ASSIGNMENT: Wherever the line with "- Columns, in" sits in the listing below, transcribe from it up to and including the line with "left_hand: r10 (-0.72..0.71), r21", exactly, and leave the remaining lines out.
+--
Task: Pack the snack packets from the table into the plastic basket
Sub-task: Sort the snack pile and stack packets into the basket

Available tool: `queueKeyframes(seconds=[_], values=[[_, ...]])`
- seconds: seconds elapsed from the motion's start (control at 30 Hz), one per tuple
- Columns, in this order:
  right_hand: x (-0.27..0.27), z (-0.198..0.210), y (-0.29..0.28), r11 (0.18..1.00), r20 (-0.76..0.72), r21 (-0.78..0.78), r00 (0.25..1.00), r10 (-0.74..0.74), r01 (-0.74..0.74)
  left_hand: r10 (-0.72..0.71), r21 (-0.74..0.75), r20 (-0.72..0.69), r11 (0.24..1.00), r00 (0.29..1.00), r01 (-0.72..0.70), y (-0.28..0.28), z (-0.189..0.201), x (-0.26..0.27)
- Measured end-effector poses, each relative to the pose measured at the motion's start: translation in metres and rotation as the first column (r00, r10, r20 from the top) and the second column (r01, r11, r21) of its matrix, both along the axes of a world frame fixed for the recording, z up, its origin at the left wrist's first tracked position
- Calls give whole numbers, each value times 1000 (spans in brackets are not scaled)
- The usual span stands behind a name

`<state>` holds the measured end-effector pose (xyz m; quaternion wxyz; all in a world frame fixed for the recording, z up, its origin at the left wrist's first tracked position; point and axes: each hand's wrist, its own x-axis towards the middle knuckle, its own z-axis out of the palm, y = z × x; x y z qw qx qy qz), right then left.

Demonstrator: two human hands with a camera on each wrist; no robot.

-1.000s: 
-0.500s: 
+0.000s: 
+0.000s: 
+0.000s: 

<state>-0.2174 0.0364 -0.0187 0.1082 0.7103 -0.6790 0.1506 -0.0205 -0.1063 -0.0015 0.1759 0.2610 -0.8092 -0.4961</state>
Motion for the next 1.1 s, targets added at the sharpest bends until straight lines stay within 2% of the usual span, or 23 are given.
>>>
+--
RESPONSE BELOW:
- Columns, in this order:
  right_hand: x (-0.27..0.27), z (-0.198..0.210), y (-0.29..0.28), r11 (0.18..1.00), r20 (-0.76..0.72), r21 (-0.78..0.78), r00 (0.25..1.00), r10 (-0.74..0.74), r01 (-0.74..0.74)
  left_hand: r10 (-0.72..0.71), r21 (-0.74..0.75), r20 (-0.72..0.69), r11 (0.24..1.00), r00 (0.29..1.00), r01 (-0.72..0.70), y (-0.28..0.28), z (-0.189..0.201), x (-0.26..0.27)

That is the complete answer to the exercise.